- _Exercise_
Print the records below exactly, and do not carry over any picture.

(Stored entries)
= = = = =
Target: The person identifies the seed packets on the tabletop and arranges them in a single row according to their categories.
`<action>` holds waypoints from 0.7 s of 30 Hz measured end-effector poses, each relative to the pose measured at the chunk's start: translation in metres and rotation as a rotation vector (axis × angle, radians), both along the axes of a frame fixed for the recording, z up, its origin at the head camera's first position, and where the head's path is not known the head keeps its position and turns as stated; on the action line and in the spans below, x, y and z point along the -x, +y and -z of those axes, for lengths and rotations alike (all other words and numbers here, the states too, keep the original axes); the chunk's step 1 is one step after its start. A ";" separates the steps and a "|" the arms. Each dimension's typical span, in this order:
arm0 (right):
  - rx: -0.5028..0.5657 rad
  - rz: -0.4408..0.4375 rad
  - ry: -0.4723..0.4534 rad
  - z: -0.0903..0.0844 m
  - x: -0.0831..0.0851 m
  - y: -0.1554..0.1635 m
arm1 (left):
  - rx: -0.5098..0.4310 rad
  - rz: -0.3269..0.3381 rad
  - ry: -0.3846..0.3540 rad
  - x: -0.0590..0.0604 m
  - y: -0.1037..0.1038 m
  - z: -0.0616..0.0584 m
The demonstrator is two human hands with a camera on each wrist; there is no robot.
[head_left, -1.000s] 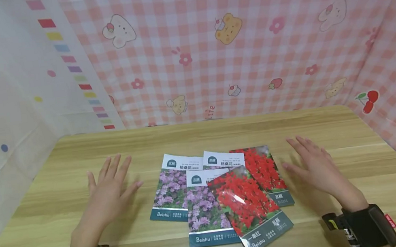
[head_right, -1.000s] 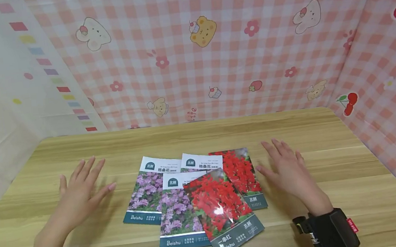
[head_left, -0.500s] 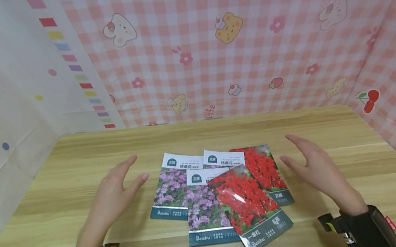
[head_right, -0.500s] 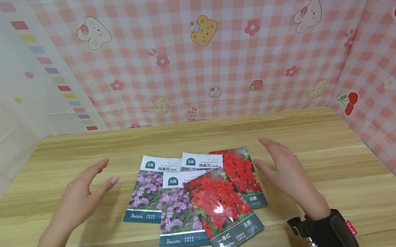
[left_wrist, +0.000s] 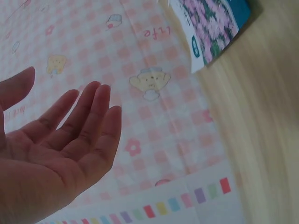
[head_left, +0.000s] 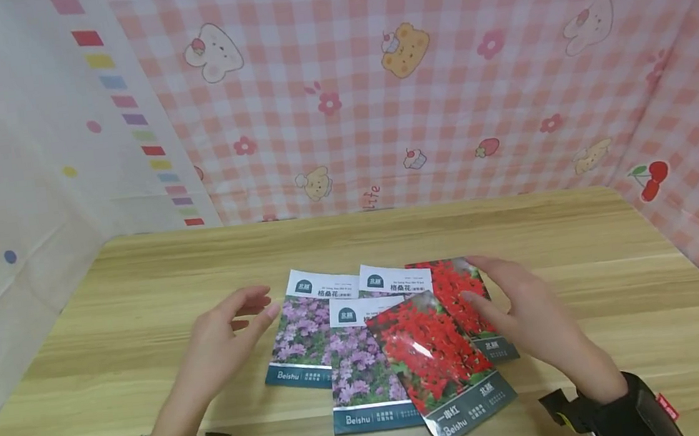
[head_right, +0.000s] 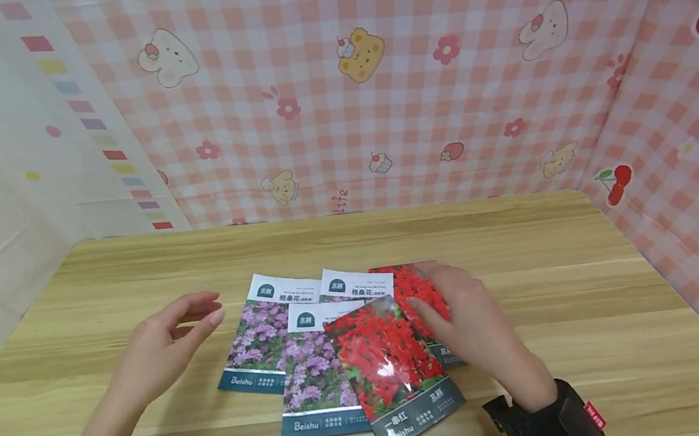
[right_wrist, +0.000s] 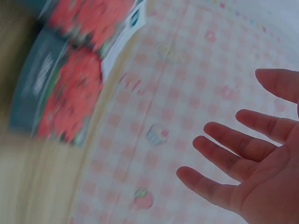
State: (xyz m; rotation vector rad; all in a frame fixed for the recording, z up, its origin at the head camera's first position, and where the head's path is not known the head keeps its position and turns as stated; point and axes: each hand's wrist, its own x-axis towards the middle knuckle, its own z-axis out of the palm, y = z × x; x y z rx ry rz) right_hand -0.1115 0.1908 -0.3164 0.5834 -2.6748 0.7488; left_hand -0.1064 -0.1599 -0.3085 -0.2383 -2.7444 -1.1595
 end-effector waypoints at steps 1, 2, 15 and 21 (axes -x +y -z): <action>-0.002 -0.016 0.004 -0.001 -0.001 -0.004 | -0.010 -0.007 -0.015 0.000 0.001 0.000; -0.005 -0.032 0.012 -0.001 -0.002 -0.009 | -0.016 -0.016 -0.031 0.000 0.002 0.000; -0.090 -0.397 -0.111 0.003 -0.001 -0.074 | 0.050 0.003 -0.284 0.011 -0.005 0.024; -0.204 -0.534 -0.292 0.015 -0.001 -0.096 | 0.101 0.008 -0.310 0.016 -0.010 0.035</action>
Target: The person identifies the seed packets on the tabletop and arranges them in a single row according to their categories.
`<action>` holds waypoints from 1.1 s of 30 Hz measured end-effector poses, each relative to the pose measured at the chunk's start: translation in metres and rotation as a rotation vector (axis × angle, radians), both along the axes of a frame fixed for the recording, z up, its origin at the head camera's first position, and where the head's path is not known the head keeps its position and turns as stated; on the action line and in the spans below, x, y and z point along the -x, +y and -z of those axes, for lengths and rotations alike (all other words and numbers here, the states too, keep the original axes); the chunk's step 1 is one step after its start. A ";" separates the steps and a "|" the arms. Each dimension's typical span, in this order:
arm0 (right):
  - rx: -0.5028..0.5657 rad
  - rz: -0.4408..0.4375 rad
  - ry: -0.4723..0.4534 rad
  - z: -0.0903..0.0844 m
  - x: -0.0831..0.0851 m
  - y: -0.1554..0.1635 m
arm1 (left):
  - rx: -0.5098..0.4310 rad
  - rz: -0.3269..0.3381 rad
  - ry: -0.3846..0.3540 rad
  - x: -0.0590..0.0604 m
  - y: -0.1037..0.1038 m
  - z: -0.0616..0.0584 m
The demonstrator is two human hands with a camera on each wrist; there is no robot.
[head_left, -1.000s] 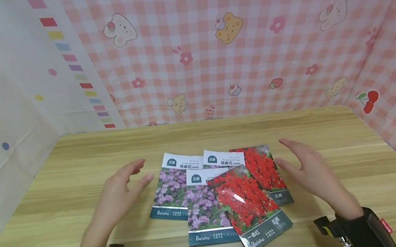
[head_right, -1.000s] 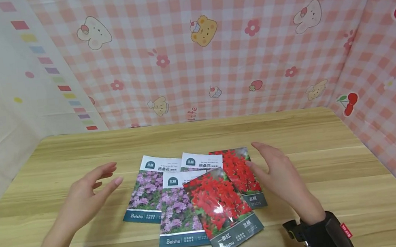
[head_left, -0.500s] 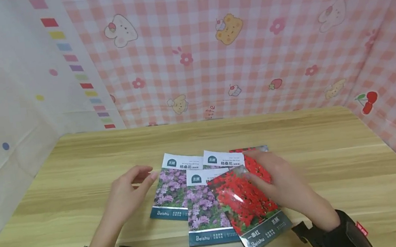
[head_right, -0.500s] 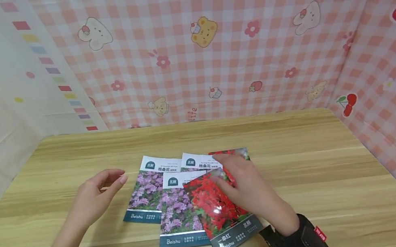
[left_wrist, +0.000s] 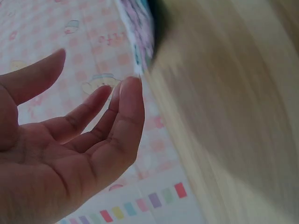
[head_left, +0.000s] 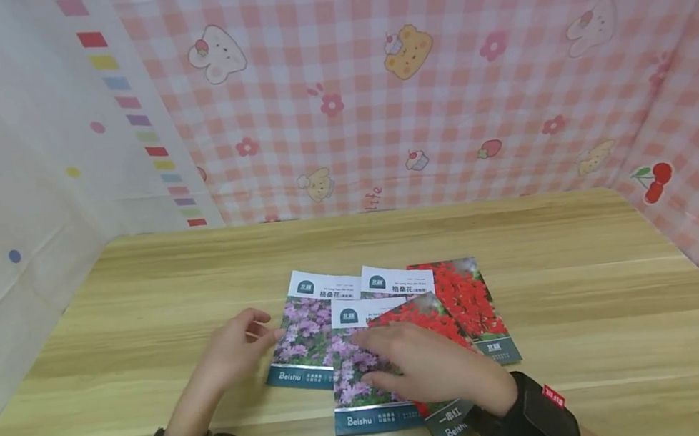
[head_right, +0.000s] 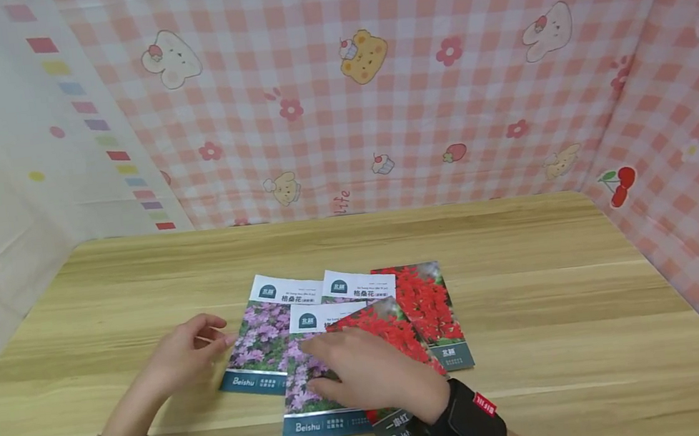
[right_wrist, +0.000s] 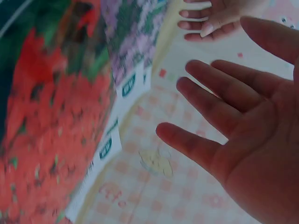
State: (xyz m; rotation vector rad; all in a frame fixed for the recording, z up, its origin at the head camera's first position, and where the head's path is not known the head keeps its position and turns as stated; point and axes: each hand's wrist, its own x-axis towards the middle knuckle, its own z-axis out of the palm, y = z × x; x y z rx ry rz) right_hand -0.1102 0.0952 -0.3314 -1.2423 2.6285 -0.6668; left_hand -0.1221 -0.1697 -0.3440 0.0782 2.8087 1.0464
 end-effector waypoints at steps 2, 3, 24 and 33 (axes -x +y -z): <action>-0.043 -0.026 -0.024 0.003 -0.001 -0.005 | 0.021 0.000 -0.014 0.001 -0.002 0.002; -0.059 -0.040 -0.020 0.005 -0.001 -0.007 | 0.032 0.000 -0.024 0.001 -0.003 0.003; -0.253 -0.162 -0.044 0.015 -0.005 -0.018 | 0.015 0.013 -0.145 -0.001 0.005 0.007; -0.243 -0.165 -0.067 0.016 -0.004 -0.017 | 0.083 0.042 -0.105 0.000 0.006 0.007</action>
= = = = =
- _Task solution_
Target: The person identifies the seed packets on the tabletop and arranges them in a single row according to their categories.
`<action>` holds waypoints from 0.7 s of 30 Hz measured end-effector poses, each relative to the pose measured at the chunk's start: translation in metres and rotation as a rotation vector (axis × angle, radians), both along the axes of a frame fixed for the recording, z up, its origin at the head camera's first position, and where the head's path is not known the head keeps its position and turns as stated; on the action line and in the spans below, x, y and z point along the -x, +y and -z of those axes, for lengths and rotations alike (all other words and numbers here, the states too, keep the original axes); the chunk's step 1 is one step after its start. A ";" separates the steps and a "|" the arms. Each dimension's typical span, in this order:
arm0 (right):
  - rx: -0.5028..0.5657 rad
  - rz: -0.4408..0.4375 rad
  - ry: -0.4723..0.4534 rad
  - z: -0.0903..0.0844 m
  - x: -0.0831..0.0851 m
  - y: -0.1554..0.1635 m
arm1 (left):
  - rx: -0.5098..0.4310 rad
  - rz: -0.3269..0.3381 rad
  - ry: -0.3846..0.3540 rad
  - x: -0.0590..0.0604 m
  - y: -0.1037..0.1038 m
  - z: -0.0616..0.0584 m
The demonstrator is two human hands with a camera on each wrist; there is no robot.
[head_left, -1.000s] 
[head_right, -1.000s] 
[head_left, -0.500s] 
[head_right, -0.500s] 
[left_wrist, +0.000s] 
[head_left, +0.000s] 
[head_right, +0.000s] 
[right_wrist, +0.000s] 
State: (xyz m; rotation vector rad; all in a frame fixed for the recording, z up, its origin at the head camera's first position, and where the head's path is not known the head keeps its position and turns as stated; point and axes: each hand's wrist, its own x-axis towards the middle knuckle, its own z-axis out of the palm, y = z × x; x y z rx ry rz) right_hand -0.1115 0.1908 -0.3164 0.5834 -2.6748 0.7488; left_hand -0.1064 -0.1599 -0.3085 -0.2383 -2.7444 -1.1595
 end-effector waypoints at steps 1, 2, 15 and 21 (axes -x +y -z): <action>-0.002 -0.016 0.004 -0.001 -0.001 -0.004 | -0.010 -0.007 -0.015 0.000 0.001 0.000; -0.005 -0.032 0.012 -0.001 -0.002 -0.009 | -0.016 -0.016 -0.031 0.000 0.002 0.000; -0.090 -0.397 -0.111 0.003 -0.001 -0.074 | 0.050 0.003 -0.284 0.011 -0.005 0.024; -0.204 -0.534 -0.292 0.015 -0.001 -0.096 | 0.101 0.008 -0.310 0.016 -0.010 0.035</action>
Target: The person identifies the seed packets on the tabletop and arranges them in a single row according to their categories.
`<action>` holds waypoints from 1.1 s of 30 Hz measured end-effector poses, each relative to the pose measured at the chunk's start: translation in metres and rotation as a rotation vector (axis × angle, radians), both along the axes of a frame fixed for the recording, z up, its origin at the head camera's first position, and where the head's path is not known the head keeps its position and turns as stated; on the action line and in the spans below, x, y and z point along the -x, +y and -z of those axes, for lengths and rotations alike (all other words and numbers here, the states too, keep the original axes); the chunk's step 1 is one step after its start. A ";" separates the steps and a "|" the arms. Each dimension's typical span, in this order:
arm0 (right):
  - rx: -0.5028..0.5657 rad
  - rz: -0.4408..0.4375 rad
  - ry: -0.4723..0.4534 rad
  - z: -0.0903..0.0844 m
  - x: -0.0831..0.0851 m
  - y: -0.1554..0.1635 m
arm1 (left):
  - rx: -0.5098..0.4310 rad
  - rz: -0.3269..0.3381 rad
  - ry: -0.3846..0.3540 rad
  - x: -0.0590..0.0604 m
  - y: -0.1037..0.1038 m
  - z: -0.0616..0.0584 m
The demonstrator is two human hands with a camera on each wrist; there is no robot.
[head_left, -1.000s] 
[head_right, -1.000s] 
[head_left, -0.500s] 
[head_right, -0.500s] 
[left_wrist, +0.000s] 
[head_left, +0.000s] 
[head_right, +0.000s] 
[right_wrist, +0.000s] 
State: (xyz m; rotation vector rad; all in a frame fixed for the recording, z up, its origin at the head camera's first position, and where the head's path is not known the head keeps its position and turns as stated; point and axes: each hand's wrist, its own x-axis towards the middle knuckle, its own z-axis out of the palm, y = z × x; x y z rx ry rz) right_hand -0.1102 0.0952 -0.3314 -1.2423 2.6285 -0.6668; left_hand -0.1221 -0.1697 -0.3440 0.0782 2.8087 1.0464
 end-effector waypoints at steps 2, 3, 24 and 33 (axes -x +y -z): <action>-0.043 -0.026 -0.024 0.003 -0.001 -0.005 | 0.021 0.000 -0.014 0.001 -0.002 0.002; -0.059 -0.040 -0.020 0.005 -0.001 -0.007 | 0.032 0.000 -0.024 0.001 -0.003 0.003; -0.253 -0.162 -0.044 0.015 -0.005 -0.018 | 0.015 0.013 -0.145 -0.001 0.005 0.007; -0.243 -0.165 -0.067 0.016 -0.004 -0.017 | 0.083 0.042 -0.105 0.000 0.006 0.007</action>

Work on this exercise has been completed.